(Dataset entries)

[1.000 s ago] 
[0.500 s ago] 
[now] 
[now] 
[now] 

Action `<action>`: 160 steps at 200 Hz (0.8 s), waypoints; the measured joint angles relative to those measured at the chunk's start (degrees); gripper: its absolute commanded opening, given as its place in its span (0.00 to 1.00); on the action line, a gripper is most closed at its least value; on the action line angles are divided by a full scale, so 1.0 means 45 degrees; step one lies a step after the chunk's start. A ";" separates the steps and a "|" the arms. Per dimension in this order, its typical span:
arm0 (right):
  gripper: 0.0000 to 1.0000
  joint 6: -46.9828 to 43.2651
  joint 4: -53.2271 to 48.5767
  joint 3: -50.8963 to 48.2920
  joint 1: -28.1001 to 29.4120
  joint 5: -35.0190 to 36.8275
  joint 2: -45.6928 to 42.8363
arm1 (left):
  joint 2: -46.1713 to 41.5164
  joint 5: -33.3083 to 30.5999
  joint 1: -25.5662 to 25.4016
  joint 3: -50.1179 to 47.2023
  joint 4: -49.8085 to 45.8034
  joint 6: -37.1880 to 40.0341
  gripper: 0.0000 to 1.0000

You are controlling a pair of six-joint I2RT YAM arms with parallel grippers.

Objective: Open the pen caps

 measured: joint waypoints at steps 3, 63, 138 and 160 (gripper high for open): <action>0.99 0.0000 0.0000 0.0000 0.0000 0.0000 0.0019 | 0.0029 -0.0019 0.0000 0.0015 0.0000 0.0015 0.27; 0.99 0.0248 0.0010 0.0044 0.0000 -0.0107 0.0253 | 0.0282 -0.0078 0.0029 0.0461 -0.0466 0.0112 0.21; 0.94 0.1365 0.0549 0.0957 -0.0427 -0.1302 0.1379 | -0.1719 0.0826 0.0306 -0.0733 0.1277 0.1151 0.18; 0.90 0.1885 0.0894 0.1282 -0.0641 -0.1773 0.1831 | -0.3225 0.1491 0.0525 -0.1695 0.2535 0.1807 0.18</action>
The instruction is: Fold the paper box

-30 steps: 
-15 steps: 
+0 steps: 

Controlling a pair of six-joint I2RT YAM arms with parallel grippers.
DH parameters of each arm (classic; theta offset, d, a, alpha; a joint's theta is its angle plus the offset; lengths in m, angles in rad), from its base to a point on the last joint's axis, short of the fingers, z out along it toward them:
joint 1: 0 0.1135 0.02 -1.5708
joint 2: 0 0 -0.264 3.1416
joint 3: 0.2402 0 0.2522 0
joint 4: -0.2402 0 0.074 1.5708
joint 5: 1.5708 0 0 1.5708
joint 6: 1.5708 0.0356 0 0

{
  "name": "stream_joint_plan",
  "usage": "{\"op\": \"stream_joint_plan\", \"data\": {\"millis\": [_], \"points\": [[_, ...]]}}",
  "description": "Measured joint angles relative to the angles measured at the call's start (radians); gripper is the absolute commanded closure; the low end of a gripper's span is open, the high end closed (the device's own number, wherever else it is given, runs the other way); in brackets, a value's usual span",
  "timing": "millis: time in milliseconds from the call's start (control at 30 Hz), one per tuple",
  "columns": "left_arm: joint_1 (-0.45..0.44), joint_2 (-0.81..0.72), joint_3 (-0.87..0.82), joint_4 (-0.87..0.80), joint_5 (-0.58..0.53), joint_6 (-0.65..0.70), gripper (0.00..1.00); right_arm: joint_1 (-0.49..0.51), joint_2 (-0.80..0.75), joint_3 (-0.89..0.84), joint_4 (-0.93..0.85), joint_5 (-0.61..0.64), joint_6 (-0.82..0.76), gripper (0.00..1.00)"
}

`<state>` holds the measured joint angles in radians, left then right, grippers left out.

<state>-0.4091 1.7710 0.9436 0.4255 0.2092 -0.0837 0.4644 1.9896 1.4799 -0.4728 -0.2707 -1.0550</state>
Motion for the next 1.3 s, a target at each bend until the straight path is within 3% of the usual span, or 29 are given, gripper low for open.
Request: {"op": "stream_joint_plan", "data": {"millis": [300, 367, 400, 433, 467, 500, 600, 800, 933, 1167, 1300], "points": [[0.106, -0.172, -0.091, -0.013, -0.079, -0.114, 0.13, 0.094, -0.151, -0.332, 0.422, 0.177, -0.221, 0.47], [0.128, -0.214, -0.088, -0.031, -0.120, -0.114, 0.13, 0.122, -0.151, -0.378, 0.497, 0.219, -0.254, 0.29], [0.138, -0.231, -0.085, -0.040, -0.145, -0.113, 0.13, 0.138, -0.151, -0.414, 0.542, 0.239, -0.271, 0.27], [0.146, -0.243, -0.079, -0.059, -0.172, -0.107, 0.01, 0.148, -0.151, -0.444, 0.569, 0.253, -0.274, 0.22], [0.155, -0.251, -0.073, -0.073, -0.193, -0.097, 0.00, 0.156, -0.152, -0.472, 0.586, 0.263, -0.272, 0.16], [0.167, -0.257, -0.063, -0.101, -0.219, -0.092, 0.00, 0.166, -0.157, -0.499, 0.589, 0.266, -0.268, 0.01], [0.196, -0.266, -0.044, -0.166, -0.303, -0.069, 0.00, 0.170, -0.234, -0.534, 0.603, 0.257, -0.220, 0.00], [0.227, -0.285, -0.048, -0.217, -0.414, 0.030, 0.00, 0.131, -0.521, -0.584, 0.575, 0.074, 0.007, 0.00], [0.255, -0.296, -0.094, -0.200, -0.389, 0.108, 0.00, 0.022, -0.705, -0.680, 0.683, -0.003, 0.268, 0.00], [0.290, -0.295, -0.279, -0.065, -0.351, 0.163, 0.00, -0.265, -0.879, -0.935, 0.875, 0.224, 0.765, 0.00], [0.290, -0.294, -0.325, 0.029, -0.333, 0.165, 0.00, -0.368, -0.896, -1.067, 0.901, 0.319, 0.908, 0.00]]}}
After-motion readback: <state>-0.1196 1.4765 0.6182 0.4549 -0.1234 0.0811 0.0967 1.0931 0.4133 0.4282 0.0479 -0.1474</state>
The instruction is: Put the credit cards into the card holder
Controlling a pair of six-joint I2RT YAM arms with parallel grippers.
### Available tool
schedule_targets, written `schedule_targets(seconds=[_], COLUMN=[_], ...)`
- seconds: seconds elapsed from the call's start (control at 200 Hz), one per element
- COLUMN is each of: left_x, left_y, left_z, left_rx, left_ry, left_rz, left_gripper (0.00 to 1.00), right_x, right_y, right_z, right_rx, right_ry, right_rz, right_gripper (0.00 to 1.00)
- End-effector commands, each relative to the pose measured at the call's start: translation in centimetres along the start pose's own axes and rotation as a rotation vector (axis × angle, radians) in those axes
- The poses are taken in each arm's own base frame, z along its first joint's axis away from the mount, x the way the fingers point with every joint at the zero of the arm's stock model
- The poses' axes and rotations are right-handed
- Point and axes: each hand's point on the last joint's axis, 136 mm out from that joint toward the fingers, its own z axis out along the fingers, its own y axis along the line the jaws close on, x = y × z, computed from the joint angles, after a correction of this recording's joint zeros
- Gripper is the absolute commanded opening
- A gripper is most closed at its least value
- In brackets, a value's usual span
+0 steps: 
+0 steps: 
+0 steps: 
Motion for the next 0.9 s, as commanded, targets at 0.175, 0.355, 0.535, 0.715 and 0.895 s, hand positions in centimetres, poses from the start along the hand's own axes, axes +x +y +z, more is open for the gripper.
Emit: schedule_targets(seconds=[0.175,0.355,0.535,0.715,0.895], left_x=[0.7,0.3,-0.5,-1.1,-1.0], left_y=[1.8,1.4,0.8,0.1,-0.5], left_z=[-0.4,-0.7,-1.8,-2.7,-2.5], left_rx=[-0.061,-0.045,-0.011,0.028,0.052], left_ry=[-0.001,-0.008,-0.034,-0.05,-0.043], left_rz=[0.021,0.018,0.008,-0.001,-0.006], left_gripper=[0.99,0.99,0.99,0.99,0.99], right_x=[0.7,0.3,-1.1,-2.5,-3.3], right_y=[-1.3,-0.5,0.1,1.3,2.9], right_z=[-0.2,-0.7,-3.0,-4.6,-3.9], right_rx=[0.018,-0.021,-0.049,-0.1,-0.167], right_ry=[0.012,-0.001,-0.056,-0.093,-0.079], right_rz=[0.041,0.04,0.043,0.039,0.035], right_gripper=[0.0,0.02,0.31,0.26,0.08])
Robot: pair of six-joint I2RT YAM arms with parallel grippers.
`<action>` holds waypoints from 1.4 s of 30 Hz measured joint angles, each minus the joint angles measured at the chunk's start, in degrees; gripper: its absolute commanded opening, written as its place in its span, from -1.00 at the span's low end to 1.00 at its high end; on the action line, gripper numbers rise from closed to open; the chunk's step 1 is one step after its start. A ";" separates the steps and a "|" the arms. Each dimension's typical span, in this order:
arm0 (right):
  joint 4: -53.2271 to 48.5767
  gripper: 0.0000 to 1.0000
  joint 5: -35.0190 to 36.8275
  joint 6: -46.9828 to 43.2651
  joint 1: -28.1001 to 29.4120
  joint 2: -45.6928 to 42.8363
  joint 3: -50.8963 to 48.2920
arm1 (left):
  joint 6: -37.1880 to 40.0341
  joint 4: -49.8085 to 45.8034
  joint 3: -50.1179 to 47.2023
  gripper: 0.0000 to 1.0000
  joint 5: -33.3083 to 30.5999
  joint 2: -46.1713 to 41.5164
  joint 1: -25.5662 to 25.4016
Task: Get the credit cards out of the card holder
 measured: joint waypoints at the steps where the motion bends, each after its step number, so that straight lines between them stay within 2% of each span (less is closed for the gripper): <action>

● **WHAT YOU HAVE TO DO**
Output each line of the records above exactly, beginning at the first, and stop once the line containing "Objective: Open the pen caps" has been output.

● **WRITTEN ANSWER**
[1.000 s ago] 
[0.500 s ago] 
[now] 
[now] 
[now] 

Action `<action>`: 160 steps at 200 Hz (0.8 s), waypoints; the measured joint angles relative to those measured at the chunk's start (degrees); gripper: its absolute commanded opening, given as its place in its span (0.00 to 1.00); on the action line, a gripper is most closed at its least value; on the action line angles are divided by a full scale, so 1.0 means 45 degrees; step one lies a step after the chunk's start. A ";" separates the steps and a "|" the arms. Per dimension in this order, its typical span:
arm0 (right):
  gripper: 0.0000 to 1.0000
  joint 6: -46.9828 to 43.2651
  joint 4: -53.2271 to 48.5767
  joint 3: -50.8963 to 48.2920
  joint 1: -28.1001 to 29.4120
  joint 5: -35.0190 to 36.8275
  joint 2: -45.6928 to 42.8363
arm1 (left):
  joint 2: -46.1713 to 41.5164
  joint 5: -33.3083 to 30.5999
  joint 1: -25.5662 to 25.4016
  joint 3: -50.1179 to 47.2023
  joint 4: -49.8085 to 45.8034
  joint 6: -37.1880 to 40.0341
  gripper: 0.0000 to 1.0000

You are controlling a pair of six-joint I2RT YAM arms with parallel grippers.

Objective: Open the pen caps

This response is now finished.